We have rallied around the “Gathered and Sent” initiative, reminding us that we are both a called people, called to be a community of brothers and sisters in Christ, and a sent people, sent to go out and proclaim the Good News of Jesus Christ in words and actions in our own communities and around the world. What was most exciting about attending the four cluster meetings across the Conference was hearing the many different stories from all the congregations on how they are living out their lives as a people dedicated to worship of, faith in, and witness for Jesus Christ. It was impossible to hear all the stories and not get excited about what God is doing in Ohio Conference and to be hopeful for what lies ahead.
Over the past two months I have met and observed the many different people across Conference who God has blessed us with, their many different gifts, and their passion for wanting to be faithful to who God has called us to be as Anabaptist congregations working together. It is hard to see all the new people who have come into Conference over the past several years and not be hopeful.

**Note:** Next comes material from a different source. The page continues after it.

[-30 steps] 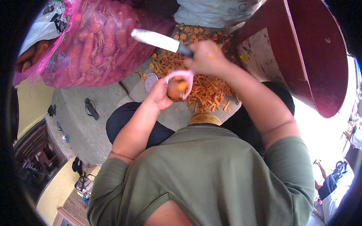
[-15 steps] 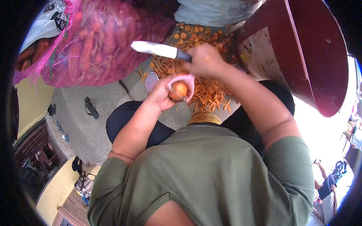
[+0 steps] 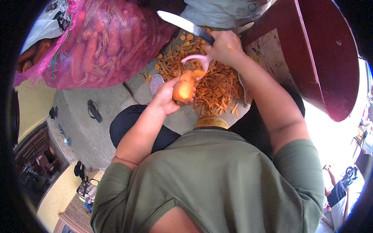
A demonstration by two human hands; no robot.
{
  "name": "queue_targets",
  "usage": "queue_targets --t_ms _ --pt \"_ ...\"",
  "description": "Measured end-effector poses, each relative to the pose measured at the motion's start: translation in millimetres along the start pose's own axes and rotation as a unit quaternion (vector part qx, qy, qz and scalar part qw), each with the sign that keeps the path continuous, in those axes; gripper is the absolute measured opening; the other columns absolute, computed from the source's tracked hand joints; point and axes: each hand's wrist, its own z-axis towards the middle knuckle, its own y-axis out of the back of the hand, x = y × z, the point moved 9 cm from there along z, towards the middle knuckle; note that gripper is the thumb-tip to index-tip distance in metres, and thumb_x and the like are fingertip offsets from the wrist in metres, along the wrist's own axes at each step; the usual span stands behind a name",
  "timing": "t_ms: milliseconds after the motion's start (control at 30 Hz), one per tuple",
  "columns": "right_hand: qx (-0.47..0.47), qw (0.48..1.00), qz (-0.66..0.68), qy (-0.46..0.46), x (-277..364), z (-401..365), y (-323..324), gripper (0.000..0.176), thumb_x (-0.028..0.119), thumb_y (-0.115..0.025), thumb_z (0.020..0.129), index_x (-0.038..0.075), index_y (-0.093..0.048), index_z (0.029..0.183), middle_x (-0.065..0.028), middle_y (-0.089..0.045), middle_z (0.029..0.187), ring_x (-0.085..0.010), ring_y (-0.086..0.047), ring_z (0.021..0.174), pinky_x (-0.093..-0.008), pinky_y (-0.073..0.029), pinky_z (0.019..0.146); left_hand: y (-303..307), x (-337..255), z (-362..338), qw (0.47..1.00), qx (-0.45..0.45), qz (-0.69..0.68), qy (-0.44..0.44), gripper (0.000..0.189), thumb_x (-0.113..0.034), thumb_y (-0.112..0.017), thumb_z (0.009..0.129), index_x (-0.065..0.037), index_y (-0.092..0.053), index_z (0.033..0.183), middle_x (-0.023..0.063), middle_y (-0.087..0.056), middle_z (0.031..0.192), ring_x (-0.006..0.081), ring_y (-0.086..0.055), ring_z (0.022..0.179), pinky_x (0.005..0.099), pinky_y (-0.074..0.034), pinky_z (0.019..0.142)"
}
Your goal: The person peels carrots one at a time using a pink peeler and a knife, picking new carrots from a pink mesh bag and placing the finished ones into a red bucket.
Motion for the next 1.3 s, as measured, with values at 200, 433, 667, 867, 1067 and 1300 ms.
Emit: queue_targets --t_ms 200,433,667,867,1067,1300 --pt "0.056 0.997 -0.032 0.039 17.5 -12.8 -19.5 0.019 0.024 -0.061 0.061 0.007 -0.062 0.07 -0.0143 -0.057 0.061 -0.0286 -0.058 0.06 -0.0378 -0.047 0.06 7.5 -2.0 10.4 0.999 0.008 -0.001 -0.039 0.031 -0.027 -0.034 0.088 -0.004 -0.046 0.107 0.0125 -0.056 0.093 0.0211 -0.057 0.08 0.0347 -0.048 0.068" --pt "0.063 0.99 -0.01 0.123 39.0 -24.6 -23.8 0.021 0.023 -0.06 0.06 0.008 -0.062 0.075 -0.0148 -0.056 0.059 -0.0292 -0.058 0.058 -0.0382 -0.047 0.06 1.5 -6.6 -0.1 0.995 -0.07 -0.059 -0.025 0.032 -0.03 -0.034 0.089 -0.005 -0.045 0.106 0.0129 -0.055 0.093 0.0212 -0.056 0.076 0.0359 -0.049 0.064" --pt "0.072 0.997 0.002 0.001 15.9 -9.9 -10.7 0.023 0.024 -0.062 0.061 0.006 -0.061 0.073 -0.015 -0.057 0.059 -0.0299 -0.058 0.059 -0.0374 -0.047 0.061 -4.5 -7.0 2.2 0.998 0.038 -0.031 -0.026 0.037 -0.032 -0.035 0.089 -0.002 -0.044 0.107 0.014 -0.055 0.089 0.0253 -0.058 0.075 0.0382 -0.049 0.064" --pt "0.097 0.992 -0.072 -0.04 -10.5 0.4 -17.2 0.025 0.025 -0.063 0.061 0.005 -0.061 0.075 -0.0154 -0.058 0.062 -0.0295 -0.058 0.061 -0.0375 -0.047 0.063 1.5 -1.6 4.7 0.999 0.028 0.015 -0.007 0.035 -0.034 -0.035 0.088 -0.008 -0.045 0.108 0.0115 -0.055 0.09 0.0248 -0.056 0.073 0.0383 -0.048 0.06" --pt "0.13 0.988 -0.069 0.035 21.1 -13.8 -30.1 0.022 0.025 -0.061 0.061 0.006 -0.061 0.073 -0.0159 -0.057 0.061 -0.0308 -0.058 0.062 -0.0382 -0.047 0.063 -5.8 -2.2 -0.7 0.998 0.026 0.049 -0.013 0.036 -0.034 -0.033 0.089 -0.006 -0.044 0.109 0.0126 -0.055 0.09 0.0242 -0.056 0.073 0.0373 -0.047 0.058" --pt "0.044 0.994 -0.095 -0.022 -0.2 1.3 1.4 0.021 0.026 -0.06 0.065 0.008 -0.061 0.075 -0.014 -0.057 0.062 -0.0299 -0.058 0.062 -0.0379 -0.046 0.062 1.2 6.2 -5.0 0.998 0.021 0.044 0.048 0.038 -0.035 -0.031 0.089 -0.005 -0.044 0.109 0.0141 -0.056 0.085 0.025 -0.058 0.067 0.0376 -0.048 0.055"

Does this mean there won’t be challenges ahead? No. Just as God has allowed us to work through our most recent challenges, he will lead us through more challenges to continually transform us into the people he wants us to be.
As we enter into this special time of year in which we prepare to celebrate Thanksgiving and Christmas, may we pause and be thankful for all the blessings God has given us as individuals, families, congregations and as a conference. May we be especially thankful for the gift that God has offered us and the world in his Son, Jesus Christ — his birth, his life, his death and his resurrection. May we be hopeful as we approach a new year that God will be able to bring to completion the good work that he has begun in us in Christ Jesus.